In a follow-up on the measles outbreak in Minnesota, officials with the Minnesota Department of Health (MDH) now put the outbreak at 50 cases in three counties– Hennepin, Ramsey and Crow Wing Counties.
The bulk of the cases are reported in Somali Americans who were unvaccinated (90 percent).
Health officials emphasize that the issue is the vaccination status. Director of the Infectious Disease Epidemiology, Prevention and Control Division at the MDH, Kristen Ehresmann said, “I want to be very clear that this outbreak has nothing to do with being Somali. It’s just the sheer fact of being unvaccinated.”

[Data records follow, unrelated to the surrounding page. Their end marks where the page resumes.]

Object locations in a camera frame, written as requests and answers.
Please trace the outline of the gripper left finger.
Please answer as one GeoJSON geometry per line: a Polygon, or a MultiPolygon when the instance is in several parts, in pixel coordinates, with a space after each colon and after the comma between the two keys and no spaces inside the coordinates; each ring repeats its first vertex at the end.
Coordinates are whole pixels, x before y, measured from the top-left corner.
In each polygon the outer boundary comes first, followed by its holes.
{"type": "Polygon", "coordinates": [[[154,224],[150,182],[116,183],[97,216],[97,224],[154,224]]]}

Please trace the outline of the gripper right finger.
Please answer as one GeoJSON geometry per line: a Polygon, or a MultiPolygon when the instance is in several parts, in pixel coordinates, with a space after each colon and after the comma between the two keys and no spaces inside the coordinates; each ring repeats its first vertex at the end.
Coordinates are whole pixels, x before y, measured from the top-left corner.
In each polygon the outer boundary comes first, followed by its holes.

Minnesota Health Commissioner Ed Ehlinger, MD, MSPH piggybacked on that saying, “This is about unvaccinated children, not specific communities.”
The first measles vaccine was licensed for use in the US in 1963. An average of 549,000 measles cases and 495 measles deaths were reported annually in the decade prior to the live measles vaccine.
In 1989, a second-dose vaccination schedule was recommended by the Advisory Committee on Immunization Practices (ACIP), the American Academy of Pediatrics (AAP) and the American Academy of Family Physicians (AAFP).
By 2000, endemic measles was declared “eliminated” from the United States.
The CDC states that two doses of the MMR vaccine are 97% effective at preventing measles infection, while one dose is 93% effective.